Understanding Balochistan Qurat ul ain Siddiqui

Your name was placed on the Exit Control List (ECL) and your brothers were reportedly abducted by the agencies during the Musharraf government. Have you considered filing charges now that the judges have been reinstated?
My entire family, including my parents, was placed on the ECL. Our assets were frozen, my brother was abducted and kept in an illegal detention centre for six months, and I was physically attacked by Musharraf’s agents during a conference in London. My website and 36 other Baloch websites were blocked by Pakistan Telecommunications Authority.
As for filing charges, several Baloch political parties tried to file charges against Musharraf, but the country’s institutions lack the will or courage to accept our plea against him.

You advocate a non-violent, political struggle to accomplish BNP (Mengal)’s goals, but it was the Balochistan Liberation United Front that succeeded in pressurising Islamabad…

Unfortunately, our deaf regimes and policy makers are not used to logical arguments.

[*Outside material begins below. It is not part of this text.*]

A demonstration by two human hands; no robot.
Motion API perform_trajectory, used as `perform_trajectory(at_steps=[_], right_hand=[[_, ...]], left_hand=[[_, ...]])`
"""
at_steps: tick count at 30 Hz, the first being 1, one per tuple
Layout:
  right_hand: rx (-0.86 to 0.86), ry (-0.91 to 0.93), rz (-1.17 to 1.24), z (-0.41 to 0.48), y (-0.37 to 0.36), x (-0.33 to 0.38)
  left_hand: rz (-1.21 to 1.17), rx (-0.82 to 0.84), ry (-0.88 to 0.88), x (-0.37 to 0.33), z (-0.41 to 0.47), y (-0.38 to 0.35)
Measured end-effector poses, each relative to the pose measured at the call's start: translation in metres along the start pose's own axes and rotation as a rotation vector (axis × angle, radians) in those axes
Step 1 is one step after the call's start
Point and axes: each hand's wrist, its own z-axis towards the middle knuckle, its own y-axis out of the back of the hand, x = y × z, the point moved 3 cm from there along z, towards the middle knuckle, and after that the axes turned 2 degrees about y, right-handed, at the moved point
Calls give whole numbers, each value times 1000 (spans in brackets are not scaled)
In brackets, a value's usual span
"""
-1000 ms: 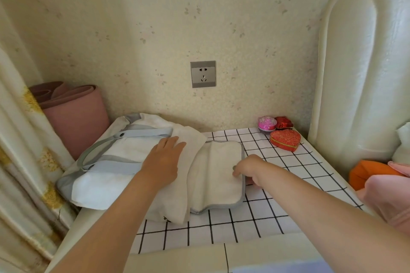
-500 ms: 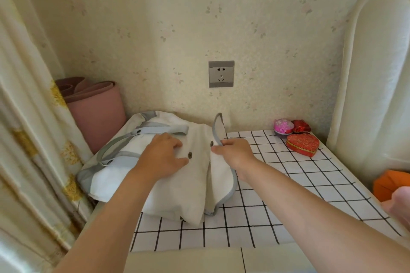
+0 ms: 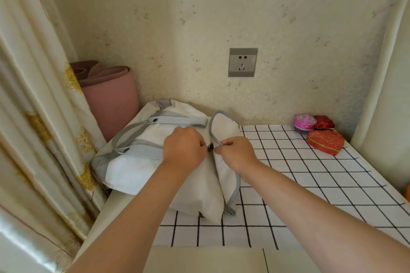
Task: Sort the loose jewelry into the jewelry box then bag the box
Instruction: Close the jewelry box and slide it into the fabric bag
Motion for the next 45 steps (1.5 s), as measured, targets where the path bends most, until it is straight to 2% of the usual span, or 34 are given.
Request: perform_trajectory(at_steps=[2, 5, 10, 23, 30, 36, 45], right_hand=[[-5, -4, 24, 0, 1, 1], [-9, 19, 55, -2, 5, 5], [-8, 57, 97, -4, 1, 10], [-46, 106, 151, -5, -16, 12], [-29, 97, 226, -2, -13, 14], [-9, 61, 194, 5, -15, 7], [-25, 102, 188, 4, -16, 11]], left_hand=[[-71, 33, 84, 5, 2, 0], [-307, 99, 201, 14, 4, -2], [-606, 147, 326, 23, 9, -6], [-769, 128, 297, 21, 1, 0], [-779, 126, 292, 22, 2, -1], [-834, 127, 328, 25, 5, -1], [-812, 127, 283, 24, 5, 0]])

They only understand the language of power, force, guns and canons. That is why several resistance movements in Pakistan have taken on an increasingly violent character. Unfortunately, this becomes the culture in states governed by dictatorial regimes.
However, I don’t think that the non-violent aspect of the Baloch struggle has been nonproductive. Our political struggle, media campaigns, diplomacy, extensive inquiries on Baloch deprivation and its expression has widened our support beyond Balochistan and Pakistan.